__DIRECTIONS__
In the data below, one line contains "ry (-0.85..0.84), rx" and a later one contains "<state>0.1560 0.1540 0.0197". Print both, with every line between them, exactly and alone.

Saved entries

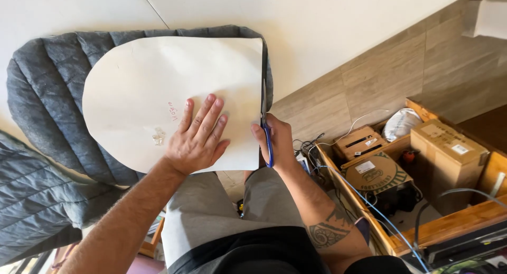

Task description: Cut a piece of quilted fabric using a paper template and scissors

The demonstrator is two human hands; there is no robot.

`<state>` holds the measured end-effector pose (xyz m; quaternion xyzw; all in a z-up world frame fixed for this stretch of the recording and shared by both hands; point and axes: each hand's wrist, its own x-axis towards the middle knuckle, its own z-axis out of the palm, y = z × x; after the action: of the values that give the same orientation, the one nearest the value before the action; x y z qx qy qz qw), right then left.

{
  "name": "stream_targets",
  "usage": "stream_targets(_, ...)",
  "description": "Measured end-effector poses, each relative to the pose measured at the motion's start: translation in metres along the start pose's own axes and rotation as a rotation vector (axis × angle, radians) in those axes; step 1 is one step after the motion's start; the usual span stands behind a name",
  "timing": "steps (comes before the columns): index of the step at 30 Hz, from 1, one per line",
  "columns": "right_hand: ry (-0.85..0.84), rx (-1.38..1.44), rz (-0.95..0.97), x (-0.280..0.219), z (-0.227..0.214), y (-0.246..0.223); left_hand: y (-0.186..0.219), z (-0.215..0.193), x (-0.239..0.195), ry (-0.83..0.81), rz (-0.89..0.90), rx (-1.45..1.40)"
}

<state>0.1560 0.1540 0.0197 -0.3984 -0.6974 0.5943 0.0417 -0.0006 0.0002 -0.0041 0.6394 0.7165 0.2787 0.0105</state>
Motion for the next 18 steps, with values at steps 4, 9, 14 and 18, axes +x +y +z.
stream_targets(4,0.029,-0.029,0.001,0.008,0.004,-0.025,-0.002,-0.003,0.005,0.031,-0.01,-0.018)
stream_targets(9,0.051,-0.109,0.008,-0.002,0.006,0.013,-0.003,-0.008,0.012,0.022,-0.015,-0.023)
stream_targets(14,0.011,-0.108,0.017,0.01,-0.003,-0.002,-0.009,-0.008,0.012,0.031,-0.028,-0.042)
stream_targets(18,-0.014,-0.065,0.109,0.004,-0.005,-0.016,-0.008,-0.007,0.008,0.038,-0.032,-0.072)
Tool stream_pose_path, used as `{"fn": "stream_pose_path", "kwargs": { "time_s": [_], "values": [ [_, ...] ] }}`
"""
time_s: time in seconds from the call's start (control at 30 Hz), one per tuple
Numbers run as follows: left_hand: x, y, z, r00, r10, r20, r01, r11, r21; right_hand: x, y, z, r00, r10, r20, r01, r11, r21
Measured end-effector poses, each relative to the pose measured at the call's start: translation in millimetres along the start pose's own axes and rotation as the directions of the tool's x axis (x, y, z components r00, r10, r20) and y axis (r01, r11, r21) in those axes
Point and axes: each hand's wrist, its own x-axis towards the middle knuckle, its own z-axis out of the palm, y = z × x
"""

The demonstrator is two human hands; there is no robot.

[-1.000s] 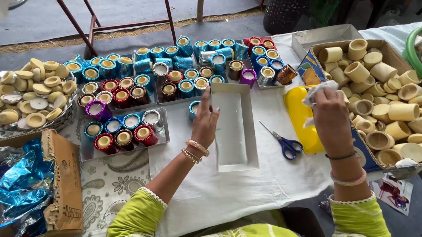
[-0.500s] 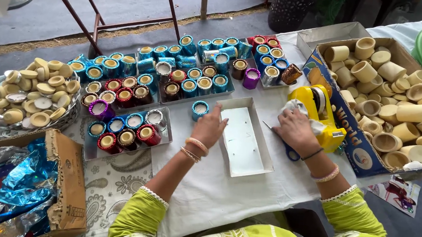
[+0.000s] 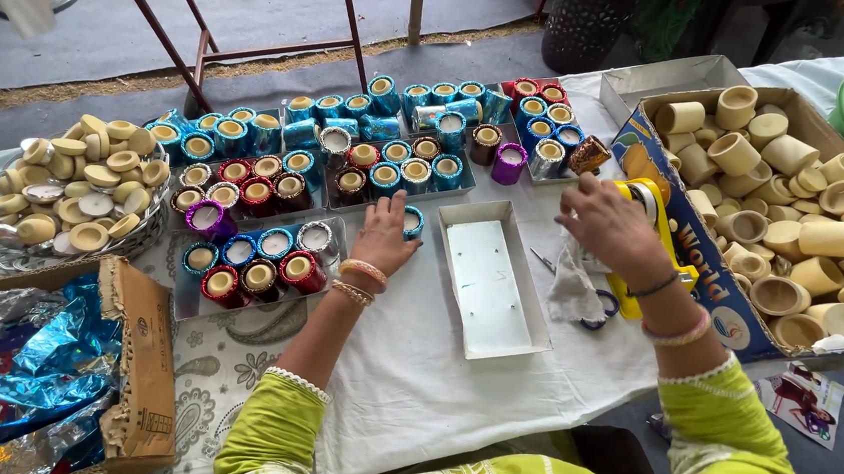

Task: Wrapping small decorative cups in foil and placing them into a box for shipping.

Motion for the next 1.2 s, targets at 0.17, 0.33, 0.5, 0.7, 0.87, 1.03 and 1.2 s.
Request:
{"fn": "stream_pose_path", "kwargs": {
  "time_s": [0.17,0.33,0.5,0.7,0.87,1.03,1.2],
  "values": [
    [3,-1,6,1.000,0.014,-0.016,-0.014,0.999,-0.030,63,21,23,0.997,-0.042,-0.070,0.037,0.996,-0.075],
    [1,4,-6,0.997,0.039,-0.068,-0.041,0.999,-0.032,137,34,69,0.988,-0.102,-0.119,0.095,0.994,-0.063],
    [-5,17,-25,0.979,0.108,-0.174,-0.129,0.985,-0.118,170,31,88,0.999,0.046,0.027,-0.043,0.995,-0.092],
    [-1,32,-26,0.944,0.211,-0.252,-0.274,0.930,-0.246,185,34,109,1.000,0.020,0.006,-0.019,0.996,-0.085],
    [7,53,-22,0.919,0.314,-0.240,-0.372,0.891,-0.259,172,24,76,0.997,0.068,-0.020,-0.069,0.997,-0.045],
    [20,57,-3,0.923,0.363,-0.129,-0.384,0.888,-0.252,133,14,32,0.987,-0.029,-0.157,0.016,0.996,-0.083],
    [27,54,18,0.951,0.308,-0.030,-0.309,0.938,-0.156,97,-7,9,0.970,-0.242,-0.025,0.243,0.960,0.137]
  ]
}}
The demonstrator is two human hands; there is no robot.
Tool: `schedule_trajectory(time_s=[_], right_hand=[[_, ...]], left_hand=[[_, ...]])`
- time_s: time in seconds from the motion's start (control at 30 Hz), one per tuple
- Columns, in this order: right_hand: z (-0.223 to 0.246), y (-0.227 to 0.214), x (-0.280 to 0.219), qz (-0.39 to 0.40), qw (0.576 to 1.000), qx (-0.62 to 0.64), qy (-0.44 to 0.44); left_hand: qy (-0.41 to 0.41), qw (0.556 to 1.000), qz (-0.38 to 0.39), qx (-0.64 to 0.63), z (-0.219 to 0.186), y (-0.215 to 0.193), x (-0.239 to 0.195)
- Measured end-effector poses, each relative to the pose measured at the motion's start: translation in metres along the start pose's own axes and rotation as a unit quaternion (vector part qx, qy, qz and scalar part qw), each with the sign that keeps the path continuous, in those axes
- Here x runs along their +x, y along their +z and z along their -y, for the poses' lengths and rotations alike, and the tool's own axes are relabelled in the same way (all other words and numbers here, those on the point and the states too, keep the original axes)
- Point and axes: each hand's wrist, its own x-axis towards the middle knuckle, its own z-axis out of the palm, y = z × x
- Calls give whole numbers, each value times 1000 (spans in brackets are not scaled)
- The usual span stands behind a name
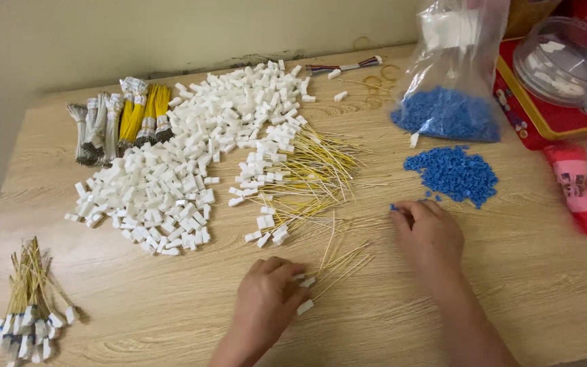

__ANSWER TO THE EXERCISE__
  "columns": "right_hand: ry (-0.85..0.84), rx (-1.38..1.44), rz (-0.95..0.97), x (-0.280..0.219), z (-0.227..0.214), y (-0.246..0.223); left_hand: y (-0.186..0.219), z (-0.215..0.193), x (-0.239..0.195), ry (-0.83..0.81), rz (-0.89..0.90), rx (-1.45..1.40)"
}

<state>0.1560 0.1540 0.0197 -0.3984 -0.6974 0.5943 0.0417 -0.0006 0.0002 -0.0041 0.6394 0.7165 0.2787 0.0105</state>

Nothing remains to be answered in this exercise.